The internal tuned heuristic controller directly outputs the action.

Parameters:

z – :class:`np.ndarray the state

Returns:

int

get_function(**kwargs)[source]

Defines the function to be optimized \({L}(R_{k,\lambda_e},\theta)\).

train(game, **kwargs)[source]

Solves for

\[\theta_{n+1} = \arg \max_{\theta \in \Theta_n} \mathcal{L}(R_{k,\lambda_e},\theta), \quad \Theta_{n} = \bar{\theta_e} \cup \Theta_{N,n}\]

Where \(\Theta_{N,n}\) is a screening around the last \(\theta_n\) and is defined as follow:

\[\Theta_{N,n} = (\theta_n+\alpha^n \Theta_N) \cap \Theta\]
with \(\alpha^n\) is a contracting factor and \({L}(R_{k,\lambda_e},\theta)\) is an optimization function which can be defined and tuned based on your needs at get_function().

Parameters:

gametuple SARSD in reverse order.

class codpy.KQLearning.KQLearningHJB(actions_dim, state_dim, gamma=0.99, kernel_type=<class 'codpy.KQLearning.GamesKernel'>, **kwargs)[source]

Bases: KQLearning

Implements the Hamilton-Jacobi-Bellman Q-learning algorithm.

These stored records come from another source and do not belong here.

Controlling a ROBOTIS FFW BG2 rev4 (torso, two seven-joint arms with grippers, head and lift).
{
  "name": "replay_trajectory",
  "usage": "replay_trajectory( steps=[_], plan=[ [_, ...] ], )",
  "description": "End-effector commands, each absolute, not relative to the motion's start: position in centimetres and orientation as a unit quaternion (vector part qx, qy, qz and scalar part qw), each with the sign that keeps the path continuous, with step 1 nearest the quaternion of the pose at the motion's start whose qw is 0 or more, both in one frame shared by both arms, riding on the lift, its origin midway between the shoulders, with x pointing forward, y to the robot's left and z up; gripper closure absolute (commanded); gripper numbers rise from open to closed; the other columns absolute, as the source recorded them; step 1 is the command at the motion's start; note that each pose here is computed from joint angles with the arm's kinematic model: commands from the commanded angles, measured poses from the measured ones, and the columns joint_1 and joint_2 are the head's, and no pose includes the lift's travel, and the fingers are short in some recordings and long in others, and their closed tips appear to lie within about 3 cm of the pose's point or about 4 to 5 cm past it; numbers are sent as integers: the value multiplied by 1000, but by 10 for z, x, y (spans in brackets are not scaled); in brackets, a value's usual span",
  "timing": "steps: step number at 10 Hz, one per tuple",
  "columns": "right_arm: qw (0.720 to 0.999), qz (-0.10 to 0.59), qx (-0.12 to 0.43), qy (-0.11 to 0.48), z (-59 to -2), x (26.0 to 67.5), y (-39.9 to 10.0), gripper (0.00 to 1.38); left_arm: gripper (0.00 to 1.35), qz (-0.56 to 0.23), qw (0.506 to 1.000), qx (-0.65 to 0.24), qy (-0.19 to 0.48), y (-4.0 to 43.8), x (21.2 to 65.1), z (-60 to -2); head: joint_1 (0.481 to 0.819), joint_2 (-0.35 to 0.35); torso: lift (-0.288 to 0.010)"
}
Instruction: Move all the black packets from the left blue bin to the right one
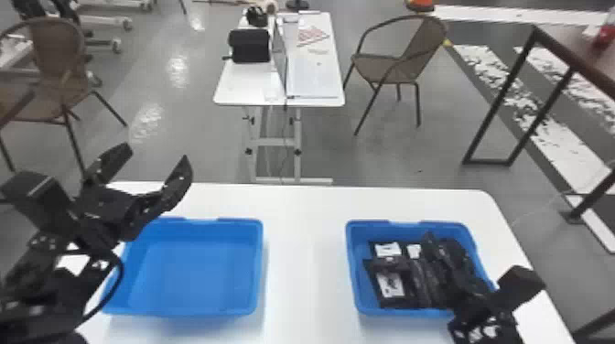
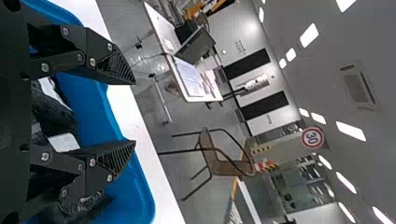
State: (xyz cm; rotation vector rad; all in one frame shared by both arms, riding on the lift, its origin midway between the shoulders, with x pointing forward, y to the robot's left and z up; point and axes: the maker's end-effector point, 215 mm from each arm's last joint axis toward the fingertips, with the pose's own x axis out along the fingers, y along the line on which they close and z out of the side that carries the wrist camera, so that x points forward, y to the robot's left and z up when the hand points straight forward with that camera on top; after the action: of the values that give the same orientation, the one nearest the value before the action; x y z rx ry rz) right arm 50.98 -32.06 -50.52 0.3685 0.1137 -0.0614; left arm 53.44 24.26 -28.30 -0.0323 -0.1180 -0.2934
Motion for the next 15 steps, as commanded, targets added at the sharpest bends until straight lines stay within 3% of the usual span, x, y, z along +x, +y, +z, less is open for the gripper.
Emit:
replay_trajectory(
  steps=[1, 3, 7, 11, 15],
  plan=[
    [993, -46, 105, 8, -462, 478, -346, 171, 42, -142, 988, -14, -51, 246, 520, -293, 695, -81, 0],
    [999, -30, 23, -7, -426, 421, -342, 249, 15, -124, 992, 6, -12, 259, 479, -332, 695, -105, 0],
    [1000, -7, 10, 1, -424, 345, -312, 406, 21, -114, 992, 36, 35, 259, 411, -387, 695, -67, 0],
    [1000, 18, 13, -1, -433, 337, -298, 406, 65, -45, 998, 20, 44, 241, 389, -380, 695, -65, 0],
    [999, 29, 13, 1, -434, 335, -294, 407, 75, -34, 998, 5, 47, 224, 388, -382, 695, -91, 0]
  ],
)
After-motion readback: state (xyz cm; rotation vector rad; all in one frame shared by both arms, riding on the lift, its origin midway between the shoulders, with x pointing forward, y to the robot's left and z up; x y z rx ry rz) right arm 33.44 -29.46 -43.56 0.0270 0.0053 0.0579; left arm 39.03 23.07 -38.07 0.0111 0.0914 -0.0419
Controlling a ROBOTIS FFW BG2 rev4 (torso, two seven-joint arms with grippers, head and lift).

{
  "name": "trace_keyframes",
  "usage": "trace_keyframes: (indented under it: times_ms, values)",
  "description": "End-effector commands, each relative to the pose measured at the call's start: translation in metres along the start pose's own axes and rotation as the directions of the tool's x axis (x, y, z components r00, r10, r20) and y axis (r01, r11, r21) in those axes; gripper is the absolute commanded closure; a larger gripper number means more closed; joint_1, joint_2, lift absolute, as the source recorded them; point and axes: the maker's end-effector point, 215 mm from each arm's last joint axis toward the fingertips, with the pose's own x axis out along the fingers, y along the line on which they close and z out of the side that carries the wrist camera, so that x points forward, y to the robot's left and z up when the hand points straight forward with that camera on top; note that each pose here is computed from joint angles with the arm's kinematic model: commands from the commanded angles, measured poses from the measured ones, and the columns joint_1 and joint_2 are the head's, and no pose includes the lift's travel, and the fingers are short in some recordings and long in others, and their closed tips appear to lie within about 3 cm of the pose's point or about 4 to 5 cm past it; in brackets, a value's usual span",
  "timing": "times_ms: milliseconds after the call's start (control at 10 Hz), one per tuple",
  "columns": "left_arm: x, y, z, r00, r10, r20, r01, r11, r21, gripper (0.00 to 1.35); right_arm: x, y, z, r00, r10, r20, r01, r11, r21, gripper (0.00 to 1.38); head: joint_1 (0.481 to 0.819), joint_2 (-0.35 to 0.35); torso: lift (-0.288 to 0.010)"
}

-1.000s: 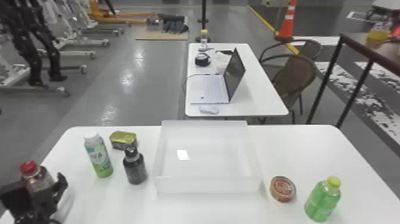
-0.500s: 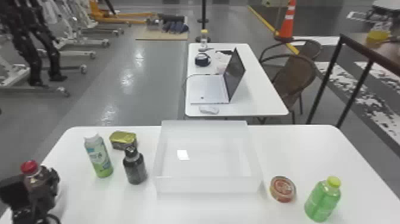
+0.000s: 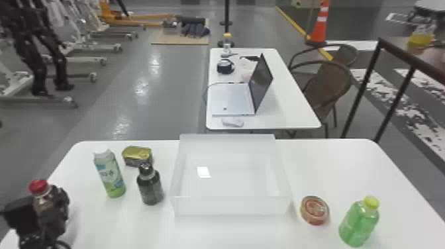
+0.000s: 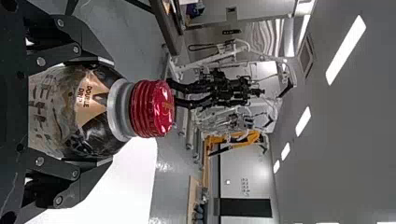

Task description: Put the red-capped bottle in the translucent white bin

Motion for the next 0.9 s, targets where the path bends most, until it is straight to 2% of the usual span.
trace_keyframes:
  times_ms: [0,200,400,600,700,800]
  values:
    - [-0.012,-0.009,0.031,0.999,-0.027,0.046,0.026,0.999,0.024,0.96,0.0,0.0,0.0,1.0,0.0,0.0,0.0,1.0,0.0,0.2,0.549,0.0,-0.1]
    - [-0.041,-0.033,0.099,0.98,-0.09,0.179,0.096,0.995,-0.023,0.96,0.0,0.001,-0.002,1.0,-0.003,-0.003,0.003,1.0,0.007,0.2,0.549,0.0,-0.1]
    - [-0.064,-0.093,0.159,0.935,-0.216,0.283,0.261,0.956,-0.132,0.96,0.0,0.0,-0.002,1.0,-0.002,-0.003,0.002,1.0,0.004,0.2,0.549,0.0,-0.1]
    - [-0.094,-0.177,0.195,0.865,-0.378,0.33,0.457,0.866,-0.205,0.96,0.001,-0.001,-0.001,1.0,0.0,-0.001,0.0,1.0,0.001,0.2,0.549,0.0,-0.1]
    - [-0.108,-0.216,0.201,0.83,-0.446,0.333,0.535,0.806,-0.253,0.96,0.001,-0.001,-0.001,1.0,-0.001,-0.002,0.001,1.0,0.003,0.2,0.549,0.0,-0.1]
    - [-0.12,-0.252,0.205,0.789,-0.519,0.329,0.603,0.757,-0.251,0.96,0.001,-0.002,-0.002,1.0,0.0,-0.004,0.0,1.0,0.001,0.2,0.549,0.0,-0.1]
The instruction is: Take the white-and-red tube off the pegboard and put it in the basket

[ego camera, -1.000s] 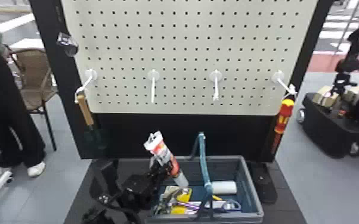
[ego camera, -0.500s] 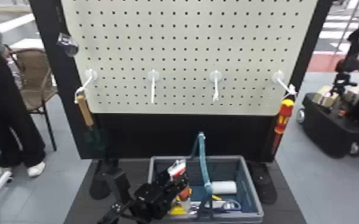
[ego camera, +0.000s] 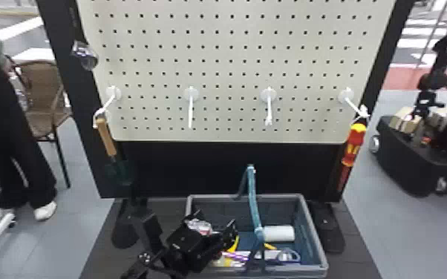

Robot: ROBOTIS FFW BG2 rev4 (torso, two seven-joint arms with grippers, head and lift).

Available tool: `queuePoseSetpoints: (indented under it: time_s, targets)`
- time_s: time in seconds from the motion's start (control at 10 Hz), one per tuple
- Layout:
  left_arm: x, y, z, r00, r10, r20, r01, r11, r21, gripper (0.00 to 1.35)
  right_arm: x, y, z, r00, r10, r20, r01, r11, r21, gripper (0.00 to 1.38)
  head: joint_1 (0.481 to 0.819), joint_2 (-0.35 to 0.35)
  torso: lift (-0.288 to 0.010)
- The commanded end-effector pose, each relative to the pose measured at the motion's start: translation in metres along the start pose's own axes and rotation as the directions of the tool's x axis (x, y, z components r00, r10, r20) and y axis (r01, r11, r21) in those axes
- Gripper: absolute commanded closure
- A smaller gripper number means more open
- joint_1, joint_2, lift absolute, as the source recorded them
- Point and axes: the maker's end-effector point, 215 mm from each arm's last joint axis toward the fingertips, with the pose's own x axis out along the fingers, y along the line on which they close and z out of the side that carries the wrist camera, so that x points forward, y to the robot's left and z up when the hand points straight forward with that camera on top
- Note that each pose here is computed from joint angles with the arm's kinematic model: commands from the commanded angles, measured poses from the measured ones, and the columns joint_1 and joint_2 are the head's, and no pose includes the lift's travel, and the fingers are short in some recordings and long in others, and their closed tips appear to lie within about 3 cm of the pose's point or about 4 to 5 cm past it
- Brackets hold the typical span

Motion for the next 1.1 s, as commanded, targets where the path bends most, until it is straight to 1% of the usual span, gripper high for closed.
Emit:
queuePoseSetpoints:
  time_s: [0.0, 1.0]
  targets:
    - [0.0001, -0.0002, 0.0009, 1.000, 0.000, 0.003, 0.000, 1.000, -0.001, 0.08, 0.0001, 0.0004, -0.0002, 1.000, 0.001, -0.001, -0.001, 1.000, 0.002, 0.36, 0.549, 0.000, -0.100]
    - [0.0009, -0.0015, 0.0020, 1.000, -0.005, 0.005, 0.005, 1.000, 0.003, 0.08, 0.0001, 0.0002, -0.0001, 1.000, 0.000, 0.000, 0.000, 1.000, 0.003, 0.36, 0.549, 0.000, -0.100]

Initializes the KAgent with the given parameters. Every agent has an actor and critic kernel. Some classes might not use both.

Parameters:
  • actions_dimint The action dimension of the environment.

  • state_dimint The state dimension of the environment.

  • gammafloat Discount factor.

  • kernel_typecodpy.kernel.Kernel Type of kernel to be used as actor and critic.

optimal_states_values_function(games, kernel=None, full_output=False, maxiter=5, reorder=False, **kwargs)[source]

Solve the Bellman equation

\[Q^{\pi}(s_t,a_t) = R(s_t,a_t) + \gamma \int \left[ \sum_{a \in \mathcal{A}} \pi^a(s_t) Q^{\pi}(s',a)\right] d \mathbb{P}_S(s',s_t,a_t).\]
Numerically, we effectively solve for the set of parameters \(\theta\) of the kernel \(K\) such that:
\[\theta = \Big( K(Z, Z) - \gamma \sum_{a} \pi^a(S)\Gamma(P^a) K(P, Z)\Big)^{-1} R, \quad P = \{ S+F_k(S,a), a \}\]

Where:
  • \(K(Z,Z)\) is the kernel matrix of the states and actions.

  • \(P\) is the set of the predicted next state actions possibilities.

  • \(\Gamma(P^a)\) is the transition probability matrix.

  • \(K(P,Z)\) is the kernel matrix of the predicted next state actions and the states and actions.